Wednesday, June 22, 2011

Destination #39: At The Real People Farmer's Market


I took a long bike ride one Saturday morning, further south than I’d ever been in San Francisco. Finally, after a wrong turn off of Mission Street somewhere, I happened upon about a dozen trucks and two parallel cement awnings as long as football fields bedecked in graffiti underneath Highway Two Eighty, and more Asian people than I’ve ever come across outside of China Town. This is the Alemany Farmer’s Market.

After milling about and discovering the large variety of fruits, vegetables and eggs for about half the price of the produce at the Ferry Building, I decided this was a market for real people. And I shan't forget to mention the half hatched duck embryos. The large population of toothless families confirmed this. It was surely a nice change from the Gucci adorned crowd of Embarcadero.

Of course there cannot exist a Farmer’s Market without food trucks. El Huarache Loco is number sixty on my list for their authentic Mexican street food, specifically their huarache with cactus salad.

Huarache consists of two masa (corn) based tortillas in the shape of beaver tails, stuffed with refried beans, then lightly fried. Unfortunately, the huarache I ate in this parking lot in Alemany didn’t stand up to the cold humid weather very well: Any crispiness soon diminished to a slightly soggy and chewy huarache. The salad on top was refreshing with crumbled queso fresco, fresh cilantro, and spicy chilies, although the cactus tasted a little like canned green beans.

Ok, so the huarache was not my favorite food item I’ve ever bought from a truck, but if it hadn’t been for El Huarache Loco, I probably never would’ve discovered the wonderful and inexpensive Alemany Farmer’s Market. Since this discovery, I have eaten more juicy peaches, cherries, and tangelo minneolas than I have in the last twenty-four years, and it’s barely made a dent in my wallet.

Tuesday, June 21, 2011

Destination #38: Eating Out The Door


My favorite activity in San Francisco has quickly turned into a trip down Market Street to its dead end at the Ferry Building, eating lunch out on the back plaza next to the water on a sunny day, and watching the gulls fly over Treasure Island. I love sharing this activity with others, so when Peter (an old friend from college) came to visit, I took him with me for an Out the Door lunch.
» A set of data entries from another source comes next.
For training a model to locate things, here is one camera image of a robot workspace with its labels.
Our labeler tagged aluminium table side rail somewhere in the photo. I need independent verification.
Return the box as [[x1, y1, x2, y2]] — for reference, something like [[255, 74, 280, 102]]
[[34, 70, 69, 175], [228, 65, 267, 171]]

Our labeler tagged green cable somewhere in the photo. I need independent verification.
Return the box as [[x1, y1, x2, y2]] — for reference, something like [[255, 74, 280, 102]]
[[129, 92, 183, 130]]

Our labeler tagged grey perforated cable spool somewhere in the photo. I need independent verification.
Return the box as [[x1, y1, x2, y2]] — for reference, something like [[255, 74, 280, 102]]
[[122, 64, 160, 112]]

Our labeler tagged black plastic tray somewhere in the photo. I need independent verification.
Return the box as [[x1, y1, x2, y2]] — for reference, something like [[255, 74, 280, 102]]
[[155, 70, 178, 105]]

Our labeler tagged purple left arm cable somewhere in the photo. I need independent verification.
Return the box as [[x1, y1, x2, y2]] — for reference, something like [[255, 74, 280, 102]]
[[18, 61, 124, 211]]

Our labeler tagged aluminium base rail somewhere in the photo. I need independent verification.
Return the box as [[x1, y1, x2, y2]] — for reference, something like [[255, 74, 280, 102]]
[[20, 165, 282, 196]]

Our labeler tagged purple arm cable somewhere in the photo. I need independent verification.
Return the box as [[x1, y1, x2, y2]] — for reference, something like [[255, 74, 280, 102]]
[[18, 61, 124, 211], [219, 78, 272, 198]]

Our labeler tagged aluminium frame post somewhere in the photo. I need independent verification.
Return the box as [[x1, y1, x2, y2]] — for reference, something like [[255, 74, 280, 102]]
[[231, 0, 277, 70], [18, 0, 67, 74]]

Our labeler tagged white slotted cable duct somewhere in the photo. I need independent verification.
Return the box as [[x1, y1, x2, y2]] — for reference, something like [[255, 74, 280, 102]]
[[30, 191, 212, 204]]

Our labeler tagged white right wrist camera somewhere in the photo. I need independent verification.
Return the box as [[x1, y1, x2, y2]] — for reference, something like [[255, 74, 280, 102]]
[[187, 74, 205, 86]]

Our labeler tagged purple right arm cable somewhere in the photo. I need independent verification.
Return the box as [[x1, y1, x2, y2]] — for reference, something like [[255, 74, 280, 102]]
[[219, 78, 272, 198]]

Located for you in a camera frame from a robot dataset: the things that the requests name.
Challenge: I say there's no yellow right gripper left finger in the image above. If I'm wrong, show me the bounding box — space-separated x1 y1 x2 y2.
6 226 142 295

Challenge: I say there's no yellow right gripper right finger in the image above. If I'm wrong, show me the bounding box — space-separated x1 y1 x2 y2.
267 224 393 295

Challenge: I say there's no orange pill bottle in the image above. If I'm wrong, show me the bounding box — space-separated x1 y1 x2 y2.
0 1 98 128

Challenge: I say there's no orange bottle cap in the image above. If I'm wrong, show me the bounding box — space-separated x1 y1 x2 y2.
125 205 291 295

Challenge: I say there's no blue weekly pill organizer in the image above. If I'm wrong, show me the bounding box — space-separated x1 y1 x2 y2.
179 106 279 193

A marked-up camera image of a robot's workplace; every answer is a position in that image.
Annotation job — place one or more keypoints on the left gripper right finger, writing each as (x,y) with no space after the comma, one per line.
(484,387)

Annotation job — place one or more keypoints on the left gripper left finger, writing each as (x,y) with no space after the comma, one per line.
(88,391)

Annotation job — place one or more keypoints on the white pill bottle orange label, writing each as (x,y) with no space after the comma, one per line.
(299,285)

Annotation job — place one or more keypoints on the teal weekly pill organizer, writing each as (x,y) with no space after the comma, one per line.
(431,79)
Out the Door is the take-out fast food version of the fancy Vietnamese fusion restaurant, Slanted Door. Vietnamese food constantly excites me… the idea of it, eating it, talking about it, cooking it. The thought of eating Out the Door’s Vietnamese food on the Ferry Building patio sounds a little like paradise. Out the Door’s chicken rice porridge made it to number fifty-six on the list.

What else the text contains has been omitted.